[Dataset entries]
____
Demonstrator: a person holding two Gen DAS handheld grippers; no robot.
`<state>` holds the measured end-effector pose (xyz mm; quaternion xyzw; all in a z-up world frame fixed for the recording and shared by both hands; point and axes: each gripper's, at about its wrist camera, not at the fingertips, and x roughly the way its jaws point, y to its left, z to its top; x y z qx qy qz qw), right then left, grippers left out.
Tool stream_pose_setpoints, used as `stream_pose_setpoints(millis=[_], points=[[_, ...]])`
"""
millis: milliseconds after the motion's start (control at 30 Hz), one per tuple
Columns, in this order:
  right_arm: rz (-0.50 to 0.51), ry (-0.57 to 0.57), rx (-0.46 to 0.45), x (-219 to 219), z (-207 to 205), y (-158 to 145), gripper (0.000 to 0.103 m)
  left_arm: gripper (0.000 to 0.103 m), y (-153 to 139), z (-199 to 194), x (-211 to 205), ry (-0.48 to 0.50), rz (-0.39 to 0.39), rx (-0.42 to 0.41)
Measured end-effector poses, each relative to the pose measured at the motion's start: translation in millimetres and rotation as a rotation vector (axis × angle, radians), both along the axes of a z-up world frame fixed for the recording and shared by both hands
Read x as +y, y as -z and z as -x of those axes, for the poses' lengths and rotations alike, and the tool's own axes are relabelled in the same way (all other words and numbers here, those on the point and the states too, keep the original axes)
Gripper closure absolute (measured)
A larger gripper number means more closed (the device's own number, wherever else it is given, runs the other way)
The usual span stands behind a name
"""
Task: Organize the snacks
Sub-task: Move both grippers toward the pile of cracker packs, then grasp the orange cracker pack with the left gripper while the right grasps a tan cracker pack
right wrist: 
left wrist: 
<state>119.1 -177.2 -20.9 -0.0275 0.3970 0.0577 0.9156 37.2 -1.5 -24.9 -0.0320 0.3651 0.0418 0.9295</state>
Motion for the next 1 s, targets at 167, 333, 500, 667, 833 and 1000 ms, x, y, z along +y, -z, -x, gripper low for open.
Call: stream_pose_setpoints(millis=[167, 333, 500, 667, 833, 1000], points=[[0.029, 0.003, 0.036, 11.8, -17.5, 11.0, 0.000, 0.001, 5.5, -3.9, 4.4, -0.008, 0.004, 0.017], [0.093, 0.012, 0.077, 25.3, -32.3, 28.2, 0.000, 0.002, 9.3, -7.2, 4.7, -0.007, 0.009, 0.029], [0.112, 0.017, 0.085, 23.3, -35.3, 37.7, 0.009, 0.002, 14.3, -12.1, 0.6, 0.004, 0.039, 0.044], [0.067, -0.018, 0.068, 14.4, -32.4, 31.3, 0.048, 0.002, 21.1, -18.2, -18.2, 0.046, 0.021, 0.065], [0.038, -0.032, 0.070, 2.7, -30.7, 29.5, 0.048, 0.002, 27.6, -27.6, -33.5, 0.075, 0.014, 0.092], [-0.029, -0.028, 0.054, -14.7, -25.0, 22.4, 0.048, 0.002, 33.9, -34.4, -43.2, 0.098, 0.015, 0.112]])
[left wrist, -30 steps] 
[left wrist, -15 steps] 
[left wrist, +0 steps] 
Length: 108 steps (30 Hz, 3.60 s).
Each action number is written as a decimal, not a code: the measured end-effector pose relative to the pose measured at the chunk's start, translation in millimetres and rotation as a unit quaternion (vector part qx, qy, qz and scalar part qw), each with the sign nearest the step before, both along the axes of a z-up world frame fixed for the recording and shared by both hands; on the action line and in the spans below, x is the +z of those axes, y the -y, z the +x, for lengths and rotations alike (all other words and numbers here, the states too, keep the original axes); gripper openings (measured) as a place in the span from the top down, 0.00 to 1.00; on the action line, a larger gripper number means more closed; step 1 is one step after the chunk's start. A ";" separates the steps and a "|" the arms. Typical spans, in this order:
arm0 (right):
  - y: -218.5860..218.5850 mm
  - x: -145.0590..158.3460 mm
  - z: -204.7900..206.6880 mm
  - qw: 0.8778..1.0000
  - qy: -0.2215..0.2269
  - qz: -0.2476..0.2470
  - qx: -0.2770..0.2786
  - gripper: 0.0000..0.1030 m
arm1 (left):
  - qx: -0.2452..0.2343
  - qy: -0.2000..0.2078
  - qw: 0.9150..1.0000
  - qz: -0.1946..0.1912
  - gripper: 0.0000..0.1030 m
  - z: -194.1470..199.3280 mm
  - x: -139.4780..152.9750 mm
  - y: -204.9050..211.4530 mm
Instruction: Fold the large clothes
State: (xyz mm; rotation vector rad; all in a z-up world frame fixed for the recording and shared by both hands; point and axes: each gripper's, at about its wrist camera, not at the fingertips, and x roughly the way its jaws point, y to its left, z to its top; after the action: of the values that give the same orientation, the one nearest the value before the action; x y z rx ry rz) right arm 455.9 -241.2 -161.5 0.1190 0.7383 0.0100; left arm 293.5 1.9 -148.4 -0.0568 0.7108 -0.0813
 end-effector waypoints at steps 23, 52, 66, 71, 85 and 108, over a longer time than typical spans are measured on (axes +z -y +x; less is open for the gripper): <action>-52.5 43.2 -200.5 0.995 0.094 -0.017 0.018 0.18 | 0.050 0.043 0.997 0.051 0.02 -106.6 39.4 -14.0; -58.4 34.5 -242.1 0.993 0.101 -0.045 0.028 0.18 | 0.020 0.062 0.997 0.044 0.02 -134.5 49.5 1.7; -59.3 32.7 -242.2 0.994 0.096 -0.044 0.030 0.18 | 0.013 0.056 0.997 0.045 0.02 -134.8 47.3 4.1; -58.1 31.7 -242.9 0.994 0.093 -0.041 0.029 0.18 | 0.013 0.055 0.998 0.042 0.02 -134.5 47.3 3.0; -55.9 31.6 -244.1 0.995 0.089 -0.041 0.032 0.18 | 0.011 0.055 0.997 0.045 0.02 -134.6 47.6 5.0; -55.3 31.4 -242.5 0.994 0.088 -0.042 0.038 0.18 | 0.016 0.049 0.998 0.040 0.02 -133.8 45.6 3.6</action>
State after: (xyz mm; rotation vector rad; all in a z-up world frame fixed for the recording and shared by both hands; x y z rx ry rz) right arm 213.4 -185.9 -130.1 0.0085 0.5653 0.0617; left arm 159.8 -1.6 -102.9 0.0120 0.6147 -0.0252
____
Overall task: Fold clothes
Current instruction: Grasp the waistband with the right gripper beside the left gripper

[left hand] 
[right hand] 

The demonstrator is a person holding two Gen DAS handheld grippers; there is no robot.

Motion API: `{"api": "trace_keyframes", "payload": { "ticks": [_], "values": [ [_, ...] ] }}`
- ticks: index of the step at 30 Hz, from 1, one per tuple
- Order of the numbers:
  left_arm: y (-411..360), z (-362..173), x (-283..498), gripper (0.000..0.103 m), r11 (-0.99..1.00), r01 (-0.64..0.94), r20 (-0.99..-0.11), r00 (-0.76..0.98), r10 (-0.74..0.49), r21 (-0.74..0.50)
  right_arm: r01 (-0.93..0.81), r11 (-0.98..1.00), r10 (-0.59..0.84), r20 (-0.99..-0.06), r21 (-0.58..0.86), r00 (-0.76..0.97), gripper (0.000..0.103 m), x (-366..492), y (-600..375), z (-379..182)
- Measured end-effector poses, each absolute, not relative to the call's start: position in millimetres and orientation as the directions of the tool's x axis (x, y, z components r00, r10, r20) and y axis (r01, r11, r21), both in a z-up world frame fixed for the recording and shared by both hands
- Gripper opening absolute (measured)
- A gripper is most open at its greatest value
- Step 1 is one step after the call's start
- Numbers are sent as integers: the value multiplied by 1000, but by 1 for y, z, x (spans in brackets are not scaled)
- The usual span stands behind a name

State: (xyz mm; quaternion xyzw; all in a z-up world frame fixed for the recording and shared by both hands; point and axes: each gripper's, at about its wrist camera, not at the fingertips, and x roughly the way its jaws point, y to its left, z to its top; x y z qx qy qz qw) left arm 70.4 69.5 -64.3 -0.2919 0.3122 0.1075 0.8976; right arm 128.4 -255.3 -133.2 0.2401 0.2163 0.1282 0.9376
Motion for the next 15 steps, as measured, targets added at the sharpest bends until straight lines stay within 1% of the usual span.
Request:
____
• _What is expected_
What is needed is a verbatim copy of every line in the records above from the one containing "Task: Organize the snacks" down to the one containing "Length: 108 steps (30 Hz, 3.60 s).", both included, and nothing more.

• _Answer space_
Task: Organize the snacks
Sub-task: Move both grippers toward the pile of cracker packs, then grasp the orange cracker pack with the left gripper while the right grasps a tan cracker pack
right wrist: 
left wrist: 
<state>119.1 -177.2 -20.9 -0.0275 0.3970 0.0577 0.9156 37.2 -1.5 -24.9 -0.0320 0.3651 0.0418 0.9295</state>
Motion for the next 1 s, targets at 167, 333, 500, 667, 833 and 1000 ms, x, y, z along +y, -z, -x, gripper low for open.
Call: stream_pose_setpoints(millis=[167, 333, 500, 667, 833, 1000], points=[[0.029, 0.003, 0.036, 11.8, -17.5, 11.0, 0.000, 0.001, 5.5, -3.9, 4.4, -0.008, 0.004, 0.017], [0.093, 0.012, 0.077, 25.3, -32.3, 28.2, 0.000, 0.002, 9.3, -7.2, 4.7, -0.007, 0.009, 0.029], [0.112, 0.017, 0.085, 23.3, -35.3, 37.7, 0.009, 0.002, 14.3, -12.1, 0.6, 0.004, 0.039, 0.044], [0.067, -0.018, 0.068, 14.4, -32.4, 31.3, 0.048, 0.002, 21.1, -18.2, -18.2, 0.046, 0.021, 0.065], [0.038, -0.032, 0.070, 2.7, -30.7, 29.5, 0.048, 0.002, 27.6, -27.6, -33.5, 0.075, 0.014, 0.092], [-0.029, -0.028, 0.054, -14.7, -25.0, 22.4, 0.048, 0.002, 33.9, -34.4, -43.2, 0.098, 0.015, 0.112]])
[left wrist, -30 steps] 
[left wrist, -15 steps] 
[left wrist, +0 steps] 
Length: 108 steps (30 Hz, 3.60 s).

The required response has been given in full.